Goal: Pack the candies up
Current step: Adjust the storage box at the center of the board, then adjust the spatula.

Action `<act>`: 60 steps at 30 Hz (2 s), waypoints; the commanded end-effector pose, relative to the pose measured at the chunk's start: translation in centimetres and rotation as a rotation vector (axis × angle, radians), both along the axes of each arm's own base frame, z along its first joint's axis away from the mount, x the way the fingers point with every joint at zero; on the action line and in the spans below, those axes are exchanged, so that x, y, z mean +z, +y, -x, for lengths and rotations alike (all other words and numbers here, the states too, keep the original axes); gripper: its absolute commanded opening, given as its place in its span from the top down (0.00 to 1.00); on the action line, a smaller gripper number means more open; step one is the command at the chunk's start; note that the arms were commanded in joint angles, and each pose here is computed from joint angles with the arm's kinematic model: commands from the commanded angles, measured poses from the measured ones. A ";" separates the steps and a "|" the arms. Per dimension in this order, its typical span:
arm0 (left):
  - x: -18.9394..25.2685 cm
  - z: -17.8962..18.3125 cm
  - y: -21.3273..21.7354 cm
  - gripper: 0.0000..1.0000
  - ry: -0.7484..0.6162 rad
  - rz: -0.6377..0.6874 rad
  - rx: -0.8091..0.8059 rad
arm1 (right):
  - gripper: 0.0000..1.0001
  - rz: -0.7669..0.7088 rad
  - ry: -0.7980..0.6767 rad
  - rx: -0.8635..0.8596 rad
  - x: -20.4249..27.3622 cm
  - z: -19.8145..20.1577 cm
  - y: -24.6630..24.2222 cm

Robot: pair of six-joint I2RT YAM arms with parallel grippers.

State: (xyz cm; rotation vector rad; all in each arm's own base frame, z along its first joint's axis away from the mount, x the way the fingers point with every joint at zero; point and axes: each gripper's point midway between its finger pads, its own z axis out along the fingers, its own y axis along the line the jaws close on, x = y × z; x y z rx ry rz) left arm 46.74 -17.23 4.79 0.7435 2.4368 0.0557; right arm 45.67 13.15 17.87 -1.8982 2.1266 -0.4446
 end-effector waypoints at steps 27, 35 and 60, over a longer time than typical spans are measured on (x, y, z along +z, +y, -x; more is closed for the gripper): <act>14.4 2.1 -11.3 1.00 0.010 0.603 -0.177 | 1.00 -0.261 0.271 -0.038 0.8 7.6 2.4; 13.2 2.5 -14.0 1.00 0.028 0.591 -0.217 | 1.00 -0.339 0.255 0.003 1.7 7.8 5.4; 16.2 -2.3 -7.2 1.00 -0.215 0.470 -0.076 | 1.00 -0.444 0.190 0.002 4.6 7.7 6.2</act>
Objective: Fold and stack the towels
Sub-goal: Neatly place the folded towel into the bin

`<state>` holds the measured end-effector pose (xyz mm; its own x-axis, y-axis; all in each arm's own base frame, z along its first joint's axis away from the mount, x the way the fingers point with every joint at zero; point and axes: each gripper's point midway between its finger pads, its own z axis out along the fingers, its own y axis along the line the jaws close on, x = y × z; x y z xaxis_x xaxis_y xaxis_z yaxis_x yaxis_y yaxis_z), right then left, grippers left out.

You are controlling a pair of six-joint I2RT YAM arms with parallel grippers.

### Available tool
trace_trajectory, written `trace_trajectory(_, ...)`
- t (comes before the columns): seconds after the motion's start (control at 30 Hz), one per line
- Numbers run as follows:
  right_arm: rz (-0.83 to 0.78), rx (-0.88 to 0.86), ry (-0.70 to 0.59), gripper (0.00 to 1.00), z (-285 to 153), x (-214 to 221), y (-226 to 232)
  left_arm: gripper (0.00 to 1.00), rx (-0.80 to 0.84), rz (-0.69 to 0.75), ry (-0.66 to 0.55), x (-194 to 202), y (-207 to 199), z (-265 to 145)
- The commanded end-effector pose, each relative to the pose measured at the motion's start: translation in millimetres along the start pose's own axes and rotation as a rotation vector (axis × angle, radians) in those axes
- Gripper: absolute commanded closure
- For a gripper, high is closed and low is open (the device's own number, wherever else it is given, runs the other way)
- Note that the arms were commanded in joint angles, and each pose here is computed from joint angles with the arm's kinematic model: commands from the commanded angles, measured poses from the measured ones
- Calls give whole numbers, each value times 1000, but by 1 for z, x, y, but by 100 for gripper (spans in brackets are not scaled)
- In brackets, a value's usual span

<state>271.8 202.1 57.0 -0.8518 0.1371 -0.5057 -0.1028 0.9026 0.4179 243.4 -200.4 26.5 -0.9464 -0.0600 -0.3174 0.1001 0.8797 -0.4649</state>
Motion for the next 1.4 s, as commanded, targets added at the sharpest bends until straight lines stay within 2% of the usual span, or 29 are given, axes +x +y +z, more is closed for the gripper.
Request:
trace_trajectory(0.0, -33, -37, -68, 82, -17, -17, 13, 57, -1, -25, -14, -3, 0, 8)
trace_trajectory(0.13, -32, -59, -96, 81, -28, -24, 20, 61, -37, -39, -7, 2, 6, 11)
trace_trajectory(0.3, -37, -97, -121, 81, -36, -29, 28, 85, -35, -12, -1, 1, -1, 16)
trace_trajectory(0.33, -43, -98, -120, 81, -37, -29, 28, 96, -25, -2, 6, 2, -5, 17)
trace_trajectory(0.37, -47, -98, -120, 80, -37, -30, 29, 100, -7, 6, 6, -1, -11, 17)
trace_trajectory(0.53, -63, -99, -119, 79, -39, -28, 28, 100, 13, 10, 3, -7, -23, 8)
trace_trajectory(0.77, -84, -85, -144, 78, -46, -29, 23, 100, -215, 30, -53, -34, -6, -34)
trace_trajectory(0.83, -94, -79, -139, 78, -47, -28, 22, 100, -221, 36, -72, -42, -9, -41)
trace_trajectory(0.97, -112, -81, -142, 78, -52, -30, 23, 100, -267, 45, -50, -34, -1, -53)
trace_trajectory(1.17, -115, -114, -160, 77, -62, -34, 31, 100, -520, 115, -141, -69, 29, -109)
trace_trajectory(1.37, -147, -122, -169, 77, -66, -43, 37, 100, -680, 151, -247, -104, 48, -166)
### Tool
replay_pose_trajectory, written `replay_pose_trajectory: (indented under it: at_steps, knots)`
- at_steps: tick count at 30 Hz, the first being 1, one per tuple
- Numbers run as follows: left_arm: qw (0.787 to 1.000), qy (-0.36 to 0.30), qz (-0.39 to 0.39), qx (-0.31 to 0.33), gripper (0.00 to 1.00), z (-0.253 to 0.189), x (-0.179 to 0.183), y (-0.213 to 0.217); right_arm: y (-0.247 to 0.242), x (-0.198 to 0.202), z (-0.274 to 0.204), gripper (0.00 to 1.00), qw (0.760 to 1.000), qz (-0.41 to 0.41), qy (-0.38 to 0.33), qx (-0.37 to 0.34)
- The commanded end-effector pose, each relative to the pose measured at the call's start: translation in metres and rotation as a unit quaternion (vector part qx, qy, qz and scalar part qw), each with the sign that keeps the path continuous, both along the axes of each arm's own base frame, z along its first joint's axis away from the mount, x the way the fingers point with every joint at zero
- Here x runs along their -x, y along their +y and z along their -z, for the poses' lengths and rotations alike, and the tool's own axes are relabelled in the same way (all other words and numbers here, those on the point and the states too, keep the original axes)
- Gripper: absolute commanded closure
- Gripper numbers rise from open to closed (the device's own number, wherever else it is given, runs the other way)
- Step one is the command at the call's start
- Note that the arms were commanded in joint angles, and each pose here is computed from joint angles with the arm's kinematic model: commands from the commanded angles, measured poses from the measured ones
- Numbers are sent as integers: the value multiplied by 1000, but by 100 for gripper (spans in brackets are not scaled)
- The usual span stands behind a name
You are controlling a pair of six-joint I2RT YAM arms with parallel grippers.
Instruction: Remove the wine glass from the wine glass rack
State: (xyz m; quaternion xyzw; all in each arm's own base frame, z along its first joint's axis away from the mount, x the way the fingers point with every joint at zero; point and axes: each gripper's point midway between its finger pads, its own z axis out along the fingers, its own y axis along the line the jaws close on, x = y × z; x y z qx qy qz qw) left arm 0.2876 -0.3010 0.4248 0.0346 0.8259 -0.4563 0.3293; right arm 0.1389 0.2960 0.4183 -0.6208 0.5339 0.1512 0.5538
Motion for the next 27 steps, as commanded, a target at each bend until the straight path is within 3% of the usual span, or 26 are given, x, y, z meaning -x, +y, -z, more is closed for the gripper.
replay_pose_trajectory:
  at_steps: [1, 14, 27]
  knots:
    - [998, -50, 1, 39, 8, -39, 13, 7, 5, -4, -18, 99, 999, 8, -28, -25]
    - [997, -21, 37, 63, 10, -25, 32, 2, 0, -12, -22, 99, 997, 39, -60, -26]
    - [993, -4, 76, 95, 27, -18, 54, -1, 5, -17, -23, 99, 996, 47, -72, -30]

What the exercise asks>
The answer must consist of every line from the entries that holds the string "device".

Solution to this exercise>
- For a gripper, high is closed and low is open (the device's own number, wherever else it is given, runs the other way)
- Gripper numbers rise from open to closed (the device's own number, wherever else it is given, runs the other way)

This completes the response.